__Problem details__.
Print the data again, exactly.

※

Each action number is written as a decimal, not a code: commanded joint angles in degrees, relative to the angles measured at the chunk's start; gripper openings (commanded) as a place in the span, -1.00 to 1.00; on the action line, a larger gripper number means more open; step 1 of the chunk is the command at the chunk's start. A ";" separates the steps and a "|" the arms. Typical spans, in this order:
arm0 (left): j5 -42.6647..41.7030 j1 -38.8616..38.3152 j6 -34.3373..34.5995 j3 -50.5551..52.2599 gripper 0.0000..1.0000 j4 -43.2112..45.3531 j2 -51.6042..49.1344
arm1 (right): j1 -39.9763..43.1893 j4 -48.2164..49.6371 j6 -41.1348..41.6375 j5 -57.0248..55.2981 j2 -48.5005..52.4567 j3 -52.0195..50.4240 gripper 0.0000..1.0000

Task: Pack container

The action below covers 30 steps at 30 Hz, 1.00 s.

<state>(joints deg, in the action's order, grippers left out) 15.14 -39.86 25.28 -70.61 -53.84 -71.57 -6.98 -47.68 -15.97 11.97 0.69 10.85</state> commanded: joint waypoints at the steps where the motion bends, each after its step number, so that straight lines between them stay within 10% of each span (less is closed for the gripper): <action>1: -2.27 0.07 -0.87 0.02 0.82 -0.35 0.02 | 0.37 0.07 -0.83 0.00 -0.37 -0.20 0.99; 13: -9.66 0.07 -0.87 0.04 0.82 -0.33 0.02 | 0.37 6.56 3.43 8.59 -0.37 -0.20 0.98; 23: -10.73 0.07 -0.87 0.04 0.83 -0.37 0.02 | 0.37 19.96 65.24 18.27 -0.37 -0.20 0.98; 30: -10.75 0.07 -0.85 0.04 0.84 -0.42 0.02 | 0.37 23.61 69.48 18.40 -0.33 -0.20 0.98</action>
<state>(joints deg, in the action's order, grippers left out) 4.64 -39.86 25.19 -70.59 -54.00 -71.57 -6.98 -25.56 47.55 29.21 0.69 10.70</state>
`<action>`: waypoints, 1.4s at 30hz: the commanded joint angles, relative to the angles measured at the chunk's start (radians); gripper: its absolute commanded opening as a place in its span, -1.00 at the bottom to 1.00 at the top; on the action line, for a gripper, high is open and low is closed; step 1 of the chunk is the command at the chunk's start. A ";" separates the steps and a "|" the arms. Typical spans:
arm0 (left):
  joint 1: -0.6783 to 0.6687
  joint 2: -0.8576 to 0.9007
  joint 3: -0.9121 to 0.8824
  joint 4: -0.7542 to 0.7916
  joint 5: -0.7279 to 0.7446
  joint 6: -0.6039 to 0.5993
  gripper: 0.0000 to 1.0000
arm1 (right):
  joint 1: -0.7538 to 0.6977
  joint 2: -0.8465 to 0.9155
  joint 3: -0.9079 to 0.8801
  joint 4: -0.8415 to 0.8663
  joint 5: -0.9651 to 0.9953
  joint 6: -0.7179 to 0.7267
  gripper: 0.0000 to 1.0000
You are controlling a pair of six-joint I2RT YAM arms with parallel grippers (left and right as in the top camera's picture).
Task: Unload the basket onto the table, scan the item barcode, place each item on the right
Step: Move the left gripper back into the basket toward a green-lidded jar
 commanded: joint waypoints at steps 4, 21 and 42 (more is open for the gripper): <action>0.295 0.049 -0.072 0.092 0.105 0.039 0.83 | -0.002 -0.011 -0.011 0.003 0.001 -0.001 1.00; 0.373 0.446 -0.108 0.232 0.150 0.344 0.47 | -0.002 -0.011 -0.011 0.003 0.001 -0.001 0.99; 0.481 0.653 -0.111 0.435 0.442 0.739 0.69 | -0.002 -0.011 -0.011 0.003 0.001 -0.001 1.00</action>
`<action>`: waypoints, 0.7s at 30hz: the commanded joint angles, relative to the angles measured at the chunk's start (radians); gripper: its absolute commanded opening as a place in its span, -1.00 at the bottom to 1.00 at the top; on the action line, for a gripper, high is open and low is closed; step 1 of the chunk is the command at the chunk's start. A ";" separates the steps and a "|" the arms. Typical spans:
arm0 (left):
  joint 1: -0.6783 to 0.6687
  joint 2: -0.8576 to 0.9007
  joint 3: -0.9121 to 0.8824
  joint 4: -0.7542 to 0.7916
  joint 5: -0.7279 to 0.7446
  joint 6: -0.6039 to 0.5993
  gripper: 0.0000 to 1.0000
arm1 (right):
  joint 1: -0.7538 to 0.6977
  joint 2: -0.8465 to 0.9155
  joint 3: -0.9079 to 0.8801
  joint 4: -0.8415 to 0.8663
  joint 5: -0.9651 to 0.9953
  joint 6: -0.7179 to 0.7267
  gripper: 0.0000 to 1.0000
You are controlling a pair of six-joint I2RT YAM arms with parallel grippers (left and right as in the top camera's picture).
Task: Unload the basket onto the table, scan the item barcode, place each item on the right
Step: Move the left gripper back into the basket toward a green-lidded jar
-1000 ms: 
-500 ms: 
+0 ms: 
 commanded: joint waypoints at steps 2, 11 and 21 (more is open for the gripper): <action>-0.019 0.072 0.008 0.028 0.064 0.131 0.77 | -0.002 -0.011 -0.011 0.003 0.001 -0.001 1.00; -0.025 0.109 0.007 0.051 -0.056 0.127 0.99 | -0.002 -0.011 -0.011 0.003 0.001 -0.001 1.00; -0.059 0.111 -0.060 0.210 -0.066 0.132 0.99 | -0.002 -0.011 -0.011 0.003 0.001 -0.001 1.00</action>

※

__Reply__.
Each action number is written as a decimal, not a code: commanded joint angles in degrees, relative to the angles measured at the chunk's start; gripper openings (commanded) as a place in the span, -1.00 to 1.00; on the action line, a larger gripper number means more open; step 1 of the chunk is the command at the chunk's start. A ";" separates the steps and a "|" the arms. Typical spans, in this order:
arm0 (left): j5 -42.6647..41.7030 j1 -38.8616..38.3152 j6 -34.3373..34.5995 j3 -50.5551..52.2599 gripper 0.0000..1.0000 j4 -43.2112..45.3531 j2 -51.6042..49.1344
arm1 (right): j1 -39.9763..43.1893 j4 -48.2164..49.6371 j6 -41.1348..41.6375 j5 -57.0248..55.2981 j2 -48.5005..52.4567 j3 -52.0195..50.4240 gripper 0.0000..1.0000

Task: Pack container

The action below covers 30 steps at 30 Hz, 1.00 s.

<state>(joints deg, in the action's order, grippers left out) 15.14 -39.86 25.28 -70.61 -53.84 -71.57 -6.98 -47.68 -15.97 11.97 0.69 10.85</state> commanded: joint waypoints at the steps where the motion bends, each after its step number, so that straight lines between them stay within 10% of each span (less is closed for the gripper): <action>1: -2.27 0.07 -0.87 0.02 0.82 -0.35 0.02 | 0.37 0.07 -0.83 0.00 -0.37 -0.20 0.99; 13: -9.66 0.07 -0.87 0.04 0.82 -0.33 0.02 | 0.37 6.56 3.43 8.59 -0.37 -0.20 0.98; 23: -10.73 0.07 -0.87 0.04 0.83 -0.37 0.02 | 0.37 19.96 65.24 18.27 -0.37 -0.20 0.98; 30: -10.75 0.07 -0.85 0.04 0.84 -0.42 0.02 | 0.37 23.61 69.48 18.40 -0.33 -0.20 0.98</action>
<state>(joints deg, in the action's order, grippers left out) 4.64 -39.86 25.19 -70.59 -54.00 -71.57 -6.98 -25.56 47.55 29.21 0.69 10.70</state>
`<action>`: waypoints, 1.4s at 30hz: the commanded joint angles, relative to the angles measured at the chunk's start (radians); gripper: its absolute commanded opening as a place in its span, -1.00 at the bottom to 1.00 at the top; on the action line, for a gripper, high is open and low is closed; step 1 of the chunk is the command at the chunk's start. A ";" separates the steps and a "|" the arms. Typical spans:
arm0 (left):
  joint 1: -0.6783 to 0.6687
  joint 2: -0.8576 to 0.9007
  joint 3: -0.9121 to 0.8824
  joint 4: -0.7542 to 0.7916
  joint 5: -0.7279 to 0.7446
  joint 6: -0.6039 to 0.5993
  gripper: 0.0000 to 1.0000
arm1 (right):
  joint 1: -0.7538 to 0.6977
  joint 2: -0.8465 to 0.9155
  joint 3: -0.9079 to 0.8801
  joint 4: -0.8415 to 0.8663
  joint 5: -0.9651 to 0.9953
  joint 6: -0.7179 to 0.7267
  gripper: 0.0000 to 1.0000
You are controlling a pair of six-joint I2RT YAM arms with parallel grippers (left and right as in the top camera's picture).
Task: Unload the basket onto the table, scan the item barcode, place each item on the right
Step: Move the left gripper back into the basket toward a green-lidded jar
 commanded: joint waypoints at steps 4, 21 and 42 (more is open for the gripper): <action>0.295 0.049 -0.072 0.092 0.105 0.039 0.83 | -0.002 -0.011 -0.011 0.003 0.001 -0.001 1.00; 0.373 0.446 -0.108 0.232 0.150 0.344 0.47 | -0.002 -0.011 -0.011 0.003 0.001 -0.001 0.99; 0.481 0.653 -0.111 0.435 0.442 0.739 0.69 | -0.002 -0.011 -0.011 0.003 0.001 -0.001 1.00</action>
`<action>`: waypoints, 0.7s at 30hz: the commanded joint angles, relative to the angles measured at the chunk's start (radians); gripper: its absolute commanded opening as a place in its span, -1.00 at the bottom to 1.00 at the top; on the action line, for a gripper, high is open and low is closed; step 1 of the chunk is the command at the chunk's start. A ";" separates the steps and a "|" the arms. Typical spans:
arm0 (left):
  joint 1: -0.6783 to 0.6687
  joint 2: -0.8576 to 0.9007
  joint 3: -0.9121 to 0.8824
  joint 4: -0.7542 to 0.7916
  joint 5: -0.7279 to 0.7446
  joint 6: -0.6039 to 0.5993
  gripper: 0.0000 to 1.0000
arm1 (right):
  joint 1: -0.7538 to 0.6977
  joint 2: -0.8465 to 0.9155
  joint 3: -0.9079 to 0.8801
  joint 4: -0.8415 to 0.8663
  joint 5: -0.9651 to 0.9953
  joint 6: -0.7179 to 0.7267
  gripper: 0.0000 to 1.0000
You are controlling a pair of six-joint I2RT YAM arms with parallel grippers (left and right as in the top camera's picture).
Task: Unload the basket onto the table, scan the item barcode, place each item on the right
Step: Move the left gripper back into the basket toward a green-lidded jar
-1000 ms: 
-500 ms: 
+0 ms: 
 commanded: joint waypoints at steps 2, 11 and 21 (more is open for the gripper): <action>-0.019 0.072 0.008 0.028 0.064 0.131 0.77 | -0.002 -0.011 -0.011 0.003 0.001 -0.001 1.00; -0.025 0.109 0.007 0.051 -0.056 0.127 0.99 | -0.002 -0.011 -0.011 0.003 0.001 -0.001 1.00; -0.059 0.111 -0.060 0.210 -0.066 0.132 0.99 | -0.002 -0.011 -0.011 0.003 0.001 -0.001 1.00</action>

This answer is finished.